In an article posted in Publishers Weekly, Gary Gentel bemoans the demise of Houghton Mifflin. Gentel, who was president of the HMH trade division from 2007 to 2016, traces the trajectory of the purchase of Houghton Mifflin by Riverdeep Holdings, which then purchased Harcourt Education and created Houghton Mifflin Harcourt, which in turn led to the eventual cash purchase of Scholastic’s EdTech business by HMH, which created HMH Books and Media (Trade), which was then sold again. HMH, which doesn't really exist anymore as a publishing house, is now focused entirely on digital sales to grades K - 12.

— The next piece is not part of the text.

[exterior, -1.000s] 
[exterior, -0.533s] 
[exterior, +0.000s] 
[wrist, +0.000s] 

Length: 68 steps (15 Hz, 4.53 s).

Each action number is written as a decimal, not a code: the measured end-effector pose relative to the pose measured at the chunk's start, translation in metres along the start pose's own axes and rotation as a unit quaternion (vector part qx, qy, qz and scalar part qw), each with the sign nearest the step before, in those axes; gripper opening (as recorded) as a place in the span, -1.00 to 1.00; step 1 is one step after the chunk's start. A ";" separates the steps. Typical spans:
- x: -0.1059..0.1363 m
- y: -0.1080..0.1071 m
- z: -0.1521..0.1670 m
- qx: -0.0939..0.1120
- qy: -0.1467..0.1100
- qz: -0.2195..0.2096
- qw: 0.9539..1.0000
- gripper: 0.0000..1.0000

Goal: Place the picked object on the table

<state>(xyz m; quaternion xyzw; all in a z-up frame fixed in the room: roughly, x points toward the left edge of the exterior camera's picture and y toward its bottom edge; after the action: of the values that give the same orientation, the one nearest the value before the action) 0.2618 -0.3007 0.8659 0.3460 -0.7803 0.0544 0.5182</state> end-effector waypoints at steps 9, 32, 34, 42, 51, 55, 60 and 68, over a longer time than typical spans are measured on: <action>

So, why is this a problem? After all, mergers and acquisitions are not a new phenomenon. The problem, as many people in the publishing industry see it, is that publishing companies are increasingly being bought and sold ("flipped") by private equity firms, which are merely leveraging capital. Unlike publicly owned companies, private equity firms require a certain amount of money for entry, anywhere from $250 thousand to several million. These firms have absolutely no interest in publishing. As they buy publishers, including magazines and journals, they are simply stripping them down, selling them off, and drawing as much cash out of them as possible. And in the process they are destroying what publishing is, or rather what is once was, and should still be, which is a forum for ideas.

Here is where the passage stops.